Well, Keepers, we have Selection Sunday coming up in a few days (I’m sure you NCAA fans have your bracket pools already figured out) and everyone around you may seem to be getting in on the madness. I know every year my colleagues look forward to participating in the hopes of selecting the right national championship contenders– although it’s widely known that the odds in picking a perfect March Madness bracket are pretty low; 1 in 9.2 quintillion to be exact. By the way, that still hasn’t and won’t stop me from eliciting help in beating those odds! One reason is that it’s sort of fun participating in a competition that going into it you know what the naysayers are throwing at you – basically, you stand no chance at perfection. Secondly, strangely enough, I still have hope that either my blind picks or my enlisted choices from knowledgeable sources have a 1 in 9.2 quintillion chance of being right! An oxymoron that is worth about $12 billion dollars in bets on college basketball; according to Forbes last year.
And you know, I was thinking, there’s something else we tend to bet on knowing that the odds are slim to none – and that’s finding “the perfect mate”. Similar to the madness during the NCAA games played annually in March, we go through the process of attempting to select the perfect person to settle down and spend eternal bliss with often with an attempt at a very calculated approach that inevitably lends itself to unpredictable results. To the contrary, others may initiate a random selection process with great potential contenders, ultimately finding themselves back at the drawing board.

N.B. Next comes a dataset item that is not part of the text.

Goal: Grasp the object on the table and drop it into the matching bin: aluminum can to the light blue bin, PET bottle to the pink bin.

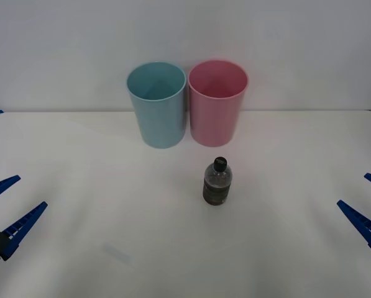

Why is this? Well, simply put, many of us navigate through life’s circumstances dreaming of a partner that can walk into our lives as a quick fix that can share in our stress, in our unhappiness, and help in making all of our wildest dreams come true. To say the least, movies, social media, and reality TV tends to magnify the illusion of perfection. Not to mention, TIME magazine confirming that the ethereal search for “the one” stems from an ancient mythological romantic concept that has ultimately created impossible to meet expectations; “making people think that a happy, healthy relationship isn’t good enough” – and the potential for perfection looms somewhere in the universe.
I would argue that true soul mates are made, not born. In observation of long marriages, many of us can recall the stories of the time it takes for kindred spirits to derive out of these relationships. Surely, there are initial characteristics that bind them together, and yet similarly it is the lack of perfection that as writer, J.R.R Tolkein describes the ideal partnership to be “companions in shipwreck not guiding stars.”
The point I’m trying to make is that we can’t look for our mate to be the perfect of the imperfect within ourselves.
Yes, have standards. Yes, have expectations. And make these known – but only after you have asked yourself the question of where these are derived from. Its nearly impossible to find a perfect checklist partner – and by chance, he or she checks every box off the list, there is a possibility that we may overlook other unappealing qualities they may possess. Those unappealing characteristics come with a definitive cost.
So while my odds in picking a perfect bracket may cost me a mere $10 dollars thrown into the pot of $12 billion, I’d gladly suffer that loss compared to passing up a good potential partner to “do life” with. March Madness is a one-month game of fun ultimately for fans, playing this game for Keepers requires a different approach. Looking for qualities that are the foundation of a good partnership, such as, reliability, integrity, empathy, and honesty are a great start to picking the right person for the right reasons at the right time. Ultimately to last a lifetime.
But, in the meantime, let’s leave the madness of the idea of perfect selection in the month of March, with the NCAA – where it belongs. Enjoy the game Keepers!